Illustrator Helen S. Hamilton (1921 -2014)
Helen Stroud Hamilton created more than 1,100 illustrations for The Happy Hollisters book series, between 1953 and 1969.
Born in Philadelphia, PA in 1921, Helen Stroud began drawing and painting as a child. Her mother, who worked full time, was also an accomplished painter and often took her daughter on weekend sketch sessions in the hills outside the city. After high school, Helen studied art history at Wellesley College and continued to draw and paint on her own. After graduation, she returned to Philadelphia, where she was appointed as an instructor at the Philadelphia Museum School of Industrial Art (Now University of the Arts). There, she met a WWII veteran, William H. Hamilton, and they married in 1950. Both artists embarked on careers as illustrators. One of the first contracts she received (in 1952) was to illustrate the nascent Happy Hollisters book series. There were times when Bill would help by drawing images that were particularly hard for her to render (like bicycle wheels in perspective!). Over the years, both artists illustrated many textbooks magazines and books for Prentice Hall, Doubleday, Winston, Lippincott and other publishers.
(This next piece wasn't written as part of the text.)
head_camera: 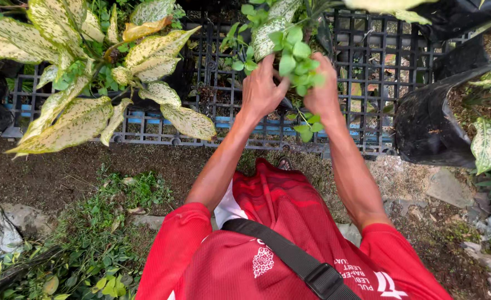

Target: The person removes small weeds from the base of potted plants by hand. They pull the weeds from the soil and discard them on the ground, repeating this process for several plants.

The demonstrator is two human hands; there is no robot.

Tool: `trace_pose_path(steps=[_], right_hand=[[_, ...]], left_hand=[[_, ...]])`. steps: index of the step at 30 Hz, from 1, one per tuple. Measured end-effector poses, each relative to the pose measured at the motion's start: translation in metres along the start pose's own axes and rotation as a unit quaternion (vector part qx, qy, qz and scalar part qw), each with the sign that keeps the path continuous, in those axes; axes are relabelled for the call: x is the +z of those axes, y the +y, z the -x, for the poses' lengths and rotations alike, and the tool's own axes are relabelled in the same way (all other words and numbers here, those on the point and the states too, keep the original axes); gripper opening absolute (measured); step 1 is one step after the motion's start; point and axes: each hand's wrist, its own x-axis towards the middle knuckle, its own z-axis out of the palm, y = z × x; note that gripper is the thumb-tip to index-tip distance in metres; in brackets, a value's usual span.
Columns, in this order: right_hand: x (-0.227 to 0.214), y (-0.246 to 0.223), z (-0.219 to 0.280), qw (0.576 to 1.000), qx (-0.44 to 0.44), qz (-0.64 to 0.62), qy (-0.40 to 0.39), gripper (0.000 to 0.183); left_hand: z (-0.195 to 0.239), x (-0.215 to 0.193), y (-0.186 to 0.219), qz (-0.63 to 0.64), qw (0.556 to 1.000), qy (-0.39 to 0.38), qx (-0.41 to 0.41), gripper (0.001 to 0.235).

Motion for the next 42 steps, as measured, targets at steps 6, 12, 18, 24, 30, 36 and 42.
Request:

The couple lived in a house in the hilly Pennsylvania woods, on the border between Lafayette Hill and Philadelphia. There, they raised four children while both worked full time (plus!) in workspaces they set up in the house. Helen worked in a large studio on the third floor of the house. It was lined with bookcases and file cases filled with visual reference materials. Her studio also housed a large loom, a gigantic antique desk, her childhood dollhouse and many boxes of paper. A sofa and several armchairs invited the children (and others) to curl up with books to read. The children were also invited to create freely in the space, using her stock of paper, scissors and paint.
For each illustration in the Happy Hollister book series, she first made a draft drawing with pencil, then finalized it with pen and ink. For the covers, she would create and submit watercolor compositions. Once it was approved, she would create a larger, final version in watercolor or gouache paint.
Having established the look for each character in the book, over time she playfully designated each of her children as one character, and often asked them to hold a certain pose, so she could make a sketch for a particular drawing. She maintained many sketchbooks, drawing people, animals, objects and landscape, for practice, reference and enjoyment. She and Andrew Svenson (the author) were in frequent contact by phone and mail. He often sent visual reference to her for the specific themes and locations of each different project. She used this material as well as images from her own reference files to visually portray his mystery stories.
In addition to her illustration work, Helen was an accomplished painter, collagist and weaver. Her work has been shown in museums, and is part of the permanent art collection of the Library of Congress.